Can you build legs with just leg press? The leg press primarily trains the quads and glutes with minimal hamstrings, adductor, and calf involvement. To improve muscular development of your lower body, it'd advise incorporating other leg exercises to target these muscles.

Which leg press is better? ›

45-degree leg press machines are suitable for individuals looking for a more extensive range of motion and greater muscle engagement. They may require more space and have a higher cost, but they offer a more effective workout due to the direct resistance applied to the legs.

How not to do a leg press? ›

5 Common Leg Press Mistakes
  1. Knees Collapse Inwards.
  2. Locked Out Knees. Locking out the knees at the top is a common mistake during the leg press. ...
  3. Heels Hanging Off. Another common mistake is clients allowing their heels to hang off the foot pad. ...
  4. Lowering Sled Too Far Down. ...
  5. Partial Reps.
Feb 7, 2023

Do leg presses slim your legs? ›

In one small study, for example, researchers asked volunteers to do 960–1,200 leg press repetitions three times a week for 12 weeks, using just one leg. The results indicated that the training was effective in reducing fat mass all over the body, not just in the leg used.

What happens if you do leg press every day? ›

Summary. The leg press is the most important exercise in a workout. Regularly training with the leg press leads to strength and muscle gains in the largest muscles of the body. The leg press also improves mobility and overall physical function.

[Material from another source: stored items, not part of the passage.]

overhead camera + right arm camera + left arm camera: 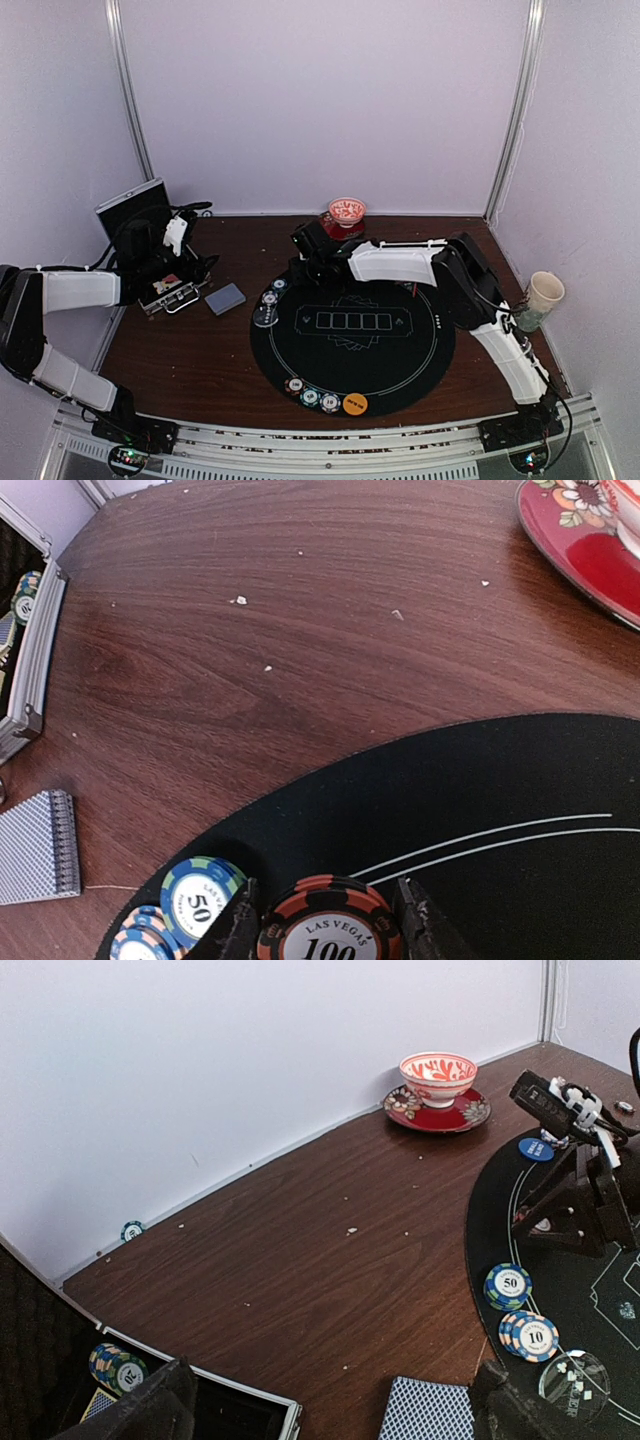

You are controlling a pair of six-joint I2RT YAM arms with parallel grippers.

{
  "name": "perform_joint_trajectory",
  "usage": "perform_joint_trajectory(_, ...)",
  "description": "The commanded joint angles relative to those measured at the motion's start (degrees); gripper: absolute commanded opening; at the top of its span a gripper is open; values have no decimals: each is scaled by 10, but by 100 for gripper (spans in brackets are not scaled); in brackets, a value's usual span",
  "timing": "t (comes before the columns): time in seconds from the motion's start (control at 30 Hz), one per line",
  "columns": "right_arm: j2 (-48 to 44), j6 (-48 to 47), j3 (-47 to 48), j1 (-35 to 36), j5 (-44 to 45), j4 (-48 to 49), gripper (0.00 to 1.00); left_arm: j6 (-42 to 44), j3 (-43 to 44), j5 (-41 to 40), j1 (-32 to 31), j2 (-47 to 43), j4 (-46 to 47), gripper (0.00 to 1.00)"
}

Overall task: Distribute texas hold em gaming equipment
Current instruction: Place the poker chips pile in the dealer area.

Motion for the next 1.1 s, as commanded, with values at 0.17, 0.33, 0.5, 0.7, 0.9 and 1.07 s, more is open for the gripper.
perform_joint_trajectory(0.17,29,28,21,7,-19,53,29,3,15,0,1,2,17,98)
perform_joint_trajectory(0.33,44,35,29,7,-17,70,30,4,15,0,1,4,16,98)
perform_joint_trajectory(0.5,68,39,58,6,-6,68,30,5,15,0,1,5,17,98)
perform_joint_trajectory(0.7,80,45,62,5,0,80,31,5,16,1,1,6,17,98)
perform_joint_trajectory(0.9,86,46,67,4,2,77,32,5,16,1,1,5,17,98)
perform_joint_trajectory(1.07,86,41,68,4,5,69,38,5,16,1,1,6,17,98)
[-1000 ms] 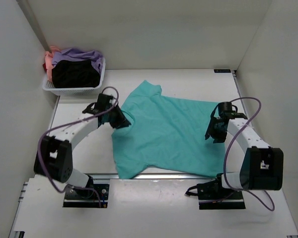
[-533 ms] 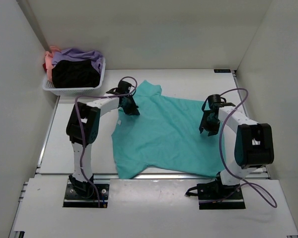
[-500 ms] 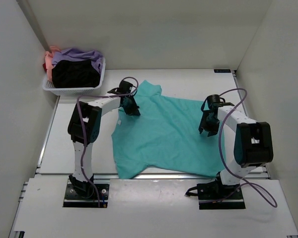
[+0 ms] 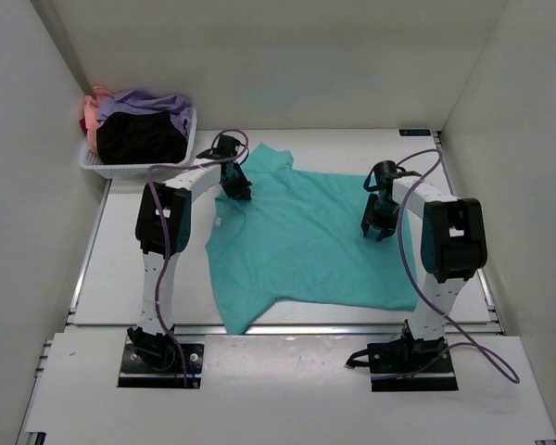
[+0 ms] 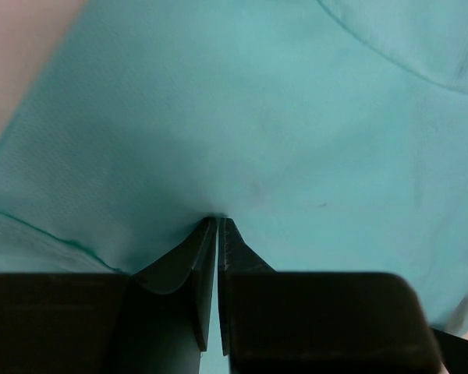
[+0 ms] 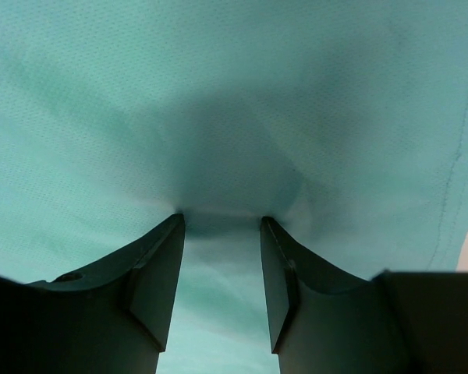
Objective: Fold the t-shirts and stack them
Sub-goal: Flatten out the tshirt, then grap the side of the flattened tshirt closest away from the robot with both arms
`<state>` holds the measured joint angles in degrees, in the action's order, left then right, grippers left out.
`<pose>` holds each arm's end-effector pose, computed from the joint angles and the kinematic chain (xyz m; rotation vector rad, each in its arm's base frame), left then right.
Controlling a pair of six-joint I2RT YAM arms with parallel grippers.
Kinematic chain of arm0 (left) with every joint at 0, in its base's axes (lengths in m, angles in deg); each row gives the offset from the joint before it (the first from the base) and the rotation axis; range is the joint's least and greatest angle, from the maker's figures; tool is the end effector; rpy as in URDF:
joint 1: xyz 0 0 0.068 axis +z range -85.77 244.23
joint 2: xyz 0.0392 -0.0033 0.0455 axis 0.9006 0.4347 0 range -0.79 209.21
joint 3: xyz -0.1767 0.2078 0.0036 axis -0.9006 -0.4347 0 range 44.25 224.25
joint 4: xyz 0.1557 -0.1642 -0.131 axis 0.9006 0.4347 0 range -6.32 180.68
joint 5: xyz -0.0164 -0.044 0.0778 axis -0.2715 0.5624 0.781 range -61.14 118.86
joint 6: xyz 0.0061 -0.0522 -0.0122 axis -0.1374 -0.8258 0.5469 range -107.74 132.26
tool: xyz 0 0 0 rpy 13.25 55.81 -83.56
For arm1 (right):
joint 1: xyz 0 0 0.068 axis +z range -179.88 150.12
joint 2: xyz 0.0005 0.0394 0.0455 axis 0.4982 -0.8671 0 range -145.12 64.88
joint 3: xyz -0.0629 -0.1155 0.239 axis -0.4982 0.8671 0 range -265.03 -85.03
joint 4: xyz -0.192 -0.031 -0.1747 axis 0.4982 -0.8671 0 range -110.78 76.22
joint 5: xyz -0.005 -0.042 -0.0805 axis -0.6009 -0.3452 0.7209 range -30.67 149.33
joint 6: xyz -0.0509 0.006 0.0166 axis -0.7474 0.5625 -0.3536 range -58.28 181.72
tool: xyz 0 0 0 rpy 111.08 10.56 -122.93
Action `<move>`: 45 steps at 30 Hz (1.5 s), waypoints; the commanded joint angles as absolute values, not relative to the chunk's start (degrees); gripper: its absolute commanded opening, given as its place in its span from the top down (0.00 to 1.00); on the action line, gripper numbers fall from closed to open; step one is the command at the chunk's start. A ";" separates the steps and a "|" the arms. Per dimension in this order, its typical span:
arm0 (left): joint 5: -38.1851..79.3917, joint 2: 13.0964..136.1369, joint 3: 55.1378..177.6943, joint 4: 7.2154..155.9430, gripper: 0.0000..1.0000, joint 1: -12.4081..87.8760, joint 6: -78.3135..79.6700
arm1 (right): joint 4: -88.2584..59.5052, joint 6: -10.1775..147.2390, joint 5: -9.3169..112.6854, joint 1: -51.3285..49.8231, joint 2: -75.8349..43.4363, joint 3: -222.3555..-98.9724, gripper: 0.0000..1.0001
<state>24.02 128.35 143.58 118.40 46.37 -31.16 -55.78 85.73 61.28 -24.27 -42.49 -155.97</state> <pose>0.4521 -0.1489 0.1497 -0.5870 2.7083 -0.4201 0.3520 0.0333 0.1609 0.4749 2.8989 0.0275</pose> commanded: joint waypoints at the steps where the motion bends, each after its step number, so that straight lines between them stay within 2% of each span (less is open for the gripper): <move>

How many pounds should I leg press? ›

While there's no average leg press weight, you can find your own ideal weight, depending on your fitness level. Beginners should start with a weight that's 50 to 75 percent of their total body weight.

What is the best position for legs on leg press? ›

Regular Leg Press Foot Placement

As you can probably tell by the name of it, the regular foot placement, also known as the standard placement, is when you have your feet spread out at roughly shoulder width, and you have them at about midway between the top and bottom of the pad or platform.

How long should you hold a leg press? ›

How to do Leg Press Isometric Hold:
  1. Step 1: Place your feet up on the leg press platform about shoulder width apart.
  2. Step 2: Push the weight up off the clips and with your knees slightly bent hold the weight for 15 seconds.
  3. Step 3: Place the weight back down on the clips. This completes on rep.

What are the benefits of the leg press? ›

Benefits of Leg Press

The leg press develops and strengthens several muscles, such as the quadriceps, hamstring, and gluteal muscles. Since the calf muscles play a critical role in supporting these muscles, the calf muscles also become stronger.